Mitchell Baker wrote:
> Alex
> 
> Specific suggestions for documentation from the session are below.  Of 
> course, everyone bascially wanted more and better documents.
> 
> 1.  A document annotation system as discussed earlier, where
>     one could add a comment/edit at the end of a doc
>     viewers could see the comments even if the doc owner hasn't    
>         revised he doc to include them
>     the comments would be delted after the doc owner has decided
>     what to do with the comment
> 
> 2.  Better (much better) indicators for out-of-date info.
> 3.  A way for people to note errors, corrections, improvements without 
> needing to pull and build the CVS doc tree, and without having to get 
> CVS write access.
> 4.  A way for the info in the weekly status reports to be more accessible.
> 
> Mitchell

Hah!  It's very nice to know that the trends we've been following in our 
discussions here recently almost exactly match your comments here.  We 
have to date missed item 4 in this list, however.

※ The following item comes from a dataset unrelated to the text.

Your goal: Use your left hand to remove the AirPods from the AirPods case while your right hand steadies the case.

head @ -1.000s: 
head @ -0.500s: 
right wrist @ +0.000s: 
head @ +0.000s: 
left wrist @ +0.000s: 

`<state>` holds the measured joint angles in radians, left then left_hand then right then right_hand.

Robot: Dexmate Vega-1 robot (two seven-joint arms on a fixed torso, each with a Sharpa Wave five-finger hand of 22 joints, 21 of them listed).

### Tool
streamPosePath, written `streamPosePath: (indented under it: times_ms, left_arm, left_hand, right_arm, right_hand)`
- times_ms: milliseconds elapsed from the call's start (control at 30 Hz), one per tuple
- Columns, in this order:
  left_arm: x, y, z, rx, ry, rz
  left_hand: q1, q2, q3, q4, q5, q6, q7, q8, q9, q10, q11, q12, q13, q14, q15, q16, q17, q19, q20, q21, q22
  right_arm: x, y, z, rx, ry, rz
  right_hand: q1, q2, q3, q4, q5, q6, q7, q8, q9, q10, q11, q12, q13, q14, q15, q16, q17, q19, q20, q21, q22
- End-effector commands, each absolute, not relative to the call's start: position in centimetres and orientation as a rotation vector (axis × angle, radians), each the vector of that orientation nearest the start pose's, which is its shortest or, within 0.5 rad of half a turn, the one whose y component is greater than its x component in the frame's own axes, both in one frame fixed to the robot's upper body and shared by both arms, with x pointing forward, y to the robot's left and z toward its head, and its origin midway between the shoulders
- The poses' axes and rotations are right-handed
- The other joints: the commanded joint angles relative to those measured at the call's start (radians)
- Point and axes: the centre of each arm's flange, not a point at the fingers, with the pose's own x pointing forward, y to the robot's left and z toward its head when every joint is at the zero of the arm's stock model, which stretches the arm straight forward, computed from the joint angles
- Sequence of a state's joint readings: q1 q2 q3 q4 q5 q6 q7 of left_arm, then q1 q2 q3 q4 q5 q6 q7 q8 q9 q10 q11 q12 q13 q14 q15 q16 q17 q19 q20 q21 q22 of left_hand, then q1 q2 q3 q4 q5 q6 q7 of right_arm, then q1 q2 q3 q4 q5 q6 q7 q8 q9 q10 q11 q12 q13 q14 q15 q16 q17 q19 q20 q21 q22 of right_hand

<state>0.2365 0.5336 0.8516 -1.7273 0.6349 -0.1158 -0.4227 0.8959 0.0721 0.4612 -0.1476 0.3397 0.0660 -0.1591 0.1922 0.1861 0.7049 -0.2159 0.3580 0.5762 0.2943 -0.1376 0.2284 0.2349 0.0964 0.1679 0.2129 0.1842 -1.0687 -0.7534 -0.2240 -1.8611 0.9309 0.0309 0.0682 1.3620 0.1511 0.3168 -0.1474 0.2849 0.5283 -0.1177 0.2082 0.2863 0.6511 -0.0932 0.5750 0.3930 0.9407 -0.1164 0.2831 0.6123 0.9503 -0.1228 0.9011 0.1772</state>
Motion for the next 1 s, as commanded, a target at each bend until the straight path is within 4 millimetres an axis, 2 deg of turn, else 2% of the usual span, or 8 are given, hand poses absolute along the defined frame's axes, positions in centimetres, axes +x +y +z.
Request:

(2) is something I brought up quite a while ago, using special fields in 
a database-driven catalog to indicate when a document was last reviewed 
and its status.  We were looking, most recently, to ZOPE for that 
support, but even without ZOPE, we think we can do it by adding a 
database layer below the hard-coded catalog.  I believe John Keiser was 
doing some work on that; not sure what the status is right now, but it's 
not too far along afaik.

(3) we have definitely discussed frequently and recently, but we haven't 
  figured out in what ways yet we want to angle for it.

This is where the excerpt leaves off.